Optimum Setting Algorithm Based PI Controller Tuning for SRF-PLL Used Grid Synchronization System

Abstract

Synchronous reference frame-phase lock loop (SRF-PLL) is most widely used for grid synchronization applications. PLL structure typically consists of a phase detector (PD), loop filter (LF) and voltage control oscillator (VCO). Design and tuning of proportional-integral (PI) controller based LF is a changeling task under distorted grid voltage conditions. Conventional tuning methods such as symmetrical optimum (SO) and Ziegler-Nichols techniques are used to tune the PI controller, resulting in increased phase margin (PM) of the system. However, high bandwidth develops harmonics in the extracted signals under non-ideal grid conditions and affects the stability.
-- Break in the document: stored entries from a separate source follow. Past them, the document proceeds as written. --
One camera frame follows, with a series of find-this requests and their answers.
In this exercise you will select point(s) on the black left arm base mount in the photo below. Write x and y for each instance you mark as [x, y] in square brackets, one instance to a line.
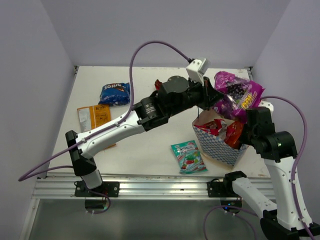
[108, 188]

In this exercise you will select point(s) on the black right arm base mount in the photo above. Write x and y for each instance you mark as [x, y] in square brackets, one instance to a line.
[217, 189]

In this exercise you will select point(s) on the red torn chip bag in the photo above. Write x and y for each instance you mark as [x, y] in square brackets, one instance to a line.
[157, 84]

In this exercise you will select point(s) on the aluminium table frame rail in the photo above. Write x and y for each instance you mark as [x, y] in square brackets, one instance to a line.
[143, 164]

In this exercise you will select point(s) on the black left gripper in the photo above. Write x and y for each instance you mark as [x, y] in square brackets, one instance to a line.
[210, 95]

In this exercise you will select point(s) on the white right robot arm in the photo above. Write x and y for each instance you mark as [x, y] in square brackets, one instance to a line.
[287, 218]

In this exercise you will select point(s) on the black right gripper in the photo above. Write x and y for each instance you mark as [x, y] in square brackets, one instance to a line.
[244, 139]

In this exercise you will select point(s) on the pink snack bag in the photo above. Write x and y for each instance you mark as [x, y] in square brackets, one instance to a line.
[216, 127]

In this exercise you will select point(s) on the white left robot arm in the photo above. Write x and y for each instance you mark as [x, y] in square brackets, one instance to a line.
[173, 97]

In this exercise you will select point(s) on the teal Fox's candy bag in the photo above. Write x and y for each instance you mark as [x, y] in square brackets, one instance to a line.
[188, 157]

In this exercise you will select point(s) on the purple grape candy bag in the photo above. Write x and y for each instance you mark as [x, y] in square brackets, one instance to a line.
[239, 95]

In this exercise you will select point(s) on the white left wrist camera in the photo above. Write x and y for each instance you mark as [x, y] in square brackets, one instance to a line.
[197, 69]

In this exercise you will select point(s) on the blue Doritos chip bag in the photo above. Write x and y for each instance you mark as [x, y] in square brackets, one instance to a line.
[115, 94]

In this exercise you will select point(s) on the blue checkered paper bag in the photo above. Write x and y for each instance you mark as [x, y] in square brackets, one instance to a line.
[212, 146]

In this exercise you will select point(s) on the orange cream cassava chips bag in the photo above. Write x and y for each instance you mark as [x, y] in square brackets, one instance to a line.
[233, 133]

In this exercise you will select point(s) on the orange yellow snack packet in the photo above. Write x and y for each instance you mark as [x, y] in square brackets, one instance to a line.
[91, 117]

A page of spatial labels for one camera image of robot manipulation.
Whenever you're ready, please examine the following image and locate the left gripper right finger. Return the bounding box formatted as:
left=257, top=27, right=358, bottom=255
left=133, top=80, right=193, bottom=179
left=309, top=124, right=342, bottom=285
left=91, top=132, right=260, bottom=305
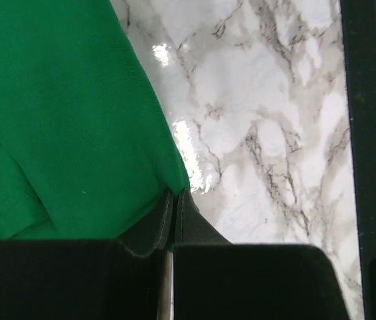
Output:
left=174, top=190, right=231, bottom=245

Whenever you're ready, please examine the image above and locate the green t-shirt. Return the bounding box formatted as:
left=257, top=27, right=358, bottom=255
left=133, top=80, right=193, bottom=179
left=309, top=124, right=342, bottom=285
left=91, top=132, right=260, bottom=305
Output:
left=0, top=1, right=189, bottom=239

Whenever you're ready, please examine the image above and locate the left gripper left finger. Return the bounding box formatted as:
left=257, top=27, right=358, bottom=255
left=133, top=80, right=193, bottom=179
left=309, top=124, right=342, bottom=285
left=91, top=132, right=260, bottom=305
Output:
left=118, top=190, right=174, bottom=257
In this research article, a new optimum setting algorithm is proposed to tune the PI controller and effective synchronization is achieved. The plant is reduced as a first-order plus dead time delay (FOPDT) model and critical gain; critical frequency of the open loop system transfer function is used to model the LF of the SRF PLL system. The controller parameters are derived such that minimization of time-weighted integral performance criteria is achieved and phase angle, frequency of the grid voltage is accurately extracted. The performance of the proposed optimum setting algorithm for the SRF-PLL grid synchronization technique is discussed in detail and simulation results are presented.